Aim of the task. Check each line of the listing for the word "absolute" and report the ones that have it.

[[ Exercise data, beginning ]]

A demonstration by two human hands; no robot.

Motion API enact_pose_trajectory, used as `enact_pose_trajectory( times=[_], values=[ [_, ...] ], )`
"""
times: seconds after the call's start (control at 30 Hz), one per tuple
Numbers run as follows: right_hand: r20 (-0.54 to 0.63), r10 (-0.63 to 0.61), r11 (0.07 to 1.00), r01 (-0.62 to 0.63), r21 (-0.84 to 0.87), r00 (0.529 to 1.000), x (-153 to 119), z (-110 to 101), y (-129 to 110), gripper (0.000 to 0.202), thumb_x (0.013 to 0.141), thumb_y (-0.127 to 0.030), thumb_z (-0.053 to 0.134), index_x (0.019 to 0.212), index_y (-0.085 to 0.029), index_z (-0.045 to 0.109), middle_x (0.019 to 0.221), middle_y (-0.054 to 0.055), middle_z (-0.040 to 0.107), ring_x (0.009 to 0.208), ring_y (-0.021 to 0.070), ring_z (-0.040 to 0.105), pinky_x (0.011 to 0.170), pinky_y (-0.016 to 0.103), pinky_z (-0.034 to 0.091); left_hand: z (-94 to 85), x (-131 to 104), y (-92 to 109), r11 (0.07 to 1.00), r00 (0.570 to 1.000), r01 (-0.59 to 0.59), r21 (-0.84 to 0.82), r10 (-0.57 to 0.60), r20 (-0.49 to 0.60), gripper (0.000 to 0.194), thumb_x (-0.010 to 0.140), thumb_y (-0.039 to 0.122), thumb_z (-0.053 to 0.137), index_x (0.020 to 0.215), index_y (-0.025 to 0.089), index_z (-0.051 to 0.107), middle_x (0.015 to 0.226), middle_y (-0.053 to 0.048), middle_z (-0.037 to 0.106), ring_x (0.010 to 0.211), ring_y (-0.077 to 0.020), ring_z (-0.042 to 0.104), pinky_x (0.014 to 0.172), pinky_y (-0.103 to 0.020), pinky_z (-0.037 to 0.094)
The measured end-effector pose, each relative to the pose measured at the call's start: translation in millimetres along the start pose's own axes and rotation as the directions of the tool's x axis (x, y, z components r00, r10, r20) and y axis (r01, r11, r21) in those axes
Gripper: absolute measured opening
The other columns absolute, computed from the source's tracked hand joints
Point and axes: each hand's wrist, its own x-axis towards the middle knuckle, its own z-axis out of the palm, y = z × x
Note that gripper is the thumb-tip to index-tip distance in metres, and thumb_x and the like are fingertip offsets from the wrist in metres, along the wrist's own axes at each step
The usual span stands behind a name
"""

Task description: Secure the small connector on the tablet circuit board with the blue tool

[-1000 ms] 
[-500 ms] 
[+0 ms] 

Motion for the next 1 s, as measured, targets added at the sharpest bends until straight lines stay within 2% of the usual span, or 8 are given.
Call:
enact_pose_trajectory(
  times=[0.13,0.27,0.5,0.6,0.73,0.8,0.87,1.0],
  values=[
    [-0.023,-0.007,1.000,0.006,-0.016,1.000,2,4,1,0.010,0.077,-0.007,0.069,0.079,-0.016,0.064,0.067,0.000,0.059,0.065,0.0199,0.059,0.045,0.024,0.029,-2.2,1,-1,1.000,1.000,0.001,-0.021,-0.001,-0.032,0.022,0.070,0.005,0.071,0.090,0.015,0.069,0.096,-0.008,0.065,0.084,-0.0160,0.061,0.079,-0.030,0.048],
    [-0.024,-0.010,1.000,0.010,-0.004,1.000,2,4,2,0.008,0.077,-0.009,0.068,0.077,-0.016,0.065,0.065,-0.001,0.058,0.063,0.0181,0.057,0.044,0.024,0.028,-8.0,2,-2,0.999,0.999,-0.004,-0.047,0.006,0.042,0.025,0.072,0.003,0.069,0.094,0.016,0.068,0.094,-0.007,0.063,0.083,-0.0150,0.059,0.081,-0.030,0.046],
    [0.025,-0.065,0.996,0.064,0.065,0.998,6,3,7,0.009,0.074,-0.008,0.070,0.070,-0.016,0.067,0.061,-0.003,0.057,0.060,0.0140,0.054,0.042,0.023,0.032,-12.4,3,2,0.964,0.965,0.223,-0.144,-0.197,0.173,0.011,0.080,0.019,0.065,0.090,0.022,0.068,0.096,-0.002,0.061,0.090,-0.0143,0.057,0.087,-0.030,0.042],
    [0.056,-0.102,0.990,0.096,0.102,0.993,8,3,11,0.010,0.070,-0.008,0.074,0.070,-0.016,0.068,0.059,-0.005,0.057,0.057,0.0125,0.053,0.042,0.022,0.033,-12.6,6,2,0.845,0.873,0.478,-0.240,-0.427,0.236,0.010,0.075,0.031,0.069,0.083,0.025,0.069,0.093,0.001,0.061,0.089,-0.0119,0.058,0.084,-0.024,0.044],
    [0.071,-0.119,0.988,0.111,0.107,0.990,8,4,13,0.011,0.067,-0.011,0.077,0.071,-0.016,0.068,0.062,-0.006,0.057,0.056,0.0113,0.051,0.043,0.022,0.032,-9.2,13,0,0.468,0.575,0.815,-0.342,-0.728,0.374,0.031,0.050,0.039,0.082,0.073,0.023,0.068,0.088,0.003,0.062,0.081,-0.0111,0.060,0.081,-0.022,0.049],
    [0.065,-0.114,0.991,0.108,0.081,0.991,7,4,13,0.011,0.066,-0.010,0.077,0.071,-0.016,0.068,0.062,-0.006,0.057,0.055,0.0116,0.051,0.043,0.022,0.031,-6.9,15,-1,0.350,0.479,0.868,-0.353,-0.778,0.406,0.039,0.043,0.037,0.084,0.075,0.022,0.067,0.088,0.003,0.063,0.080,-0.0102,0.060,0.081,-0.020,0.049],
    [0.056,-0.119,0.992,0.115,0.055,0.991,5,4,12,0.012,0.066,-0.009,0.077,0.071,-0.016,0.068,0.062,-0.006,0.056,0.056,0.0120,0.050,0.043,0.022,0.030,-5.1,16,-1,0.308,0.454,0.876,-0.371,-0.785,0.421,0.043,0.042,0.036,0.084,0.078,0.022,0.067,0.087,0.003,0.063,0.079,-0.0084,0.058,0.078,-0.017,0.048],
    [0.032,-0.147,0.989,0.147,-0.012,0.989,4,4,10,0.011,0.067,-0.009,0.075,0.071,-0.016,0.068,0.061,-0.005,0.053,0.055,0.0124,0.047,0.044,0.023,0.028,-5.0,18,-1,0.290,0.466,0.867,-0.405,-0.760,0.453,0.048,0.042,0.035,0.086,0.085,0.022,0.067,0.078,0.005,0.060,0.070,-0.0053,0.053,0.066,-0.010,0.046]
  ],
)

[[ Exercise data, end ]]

Response to the exercise.
Gripper: absolute measured opening
The other columns absolute, computed from the source's tracked hand joints

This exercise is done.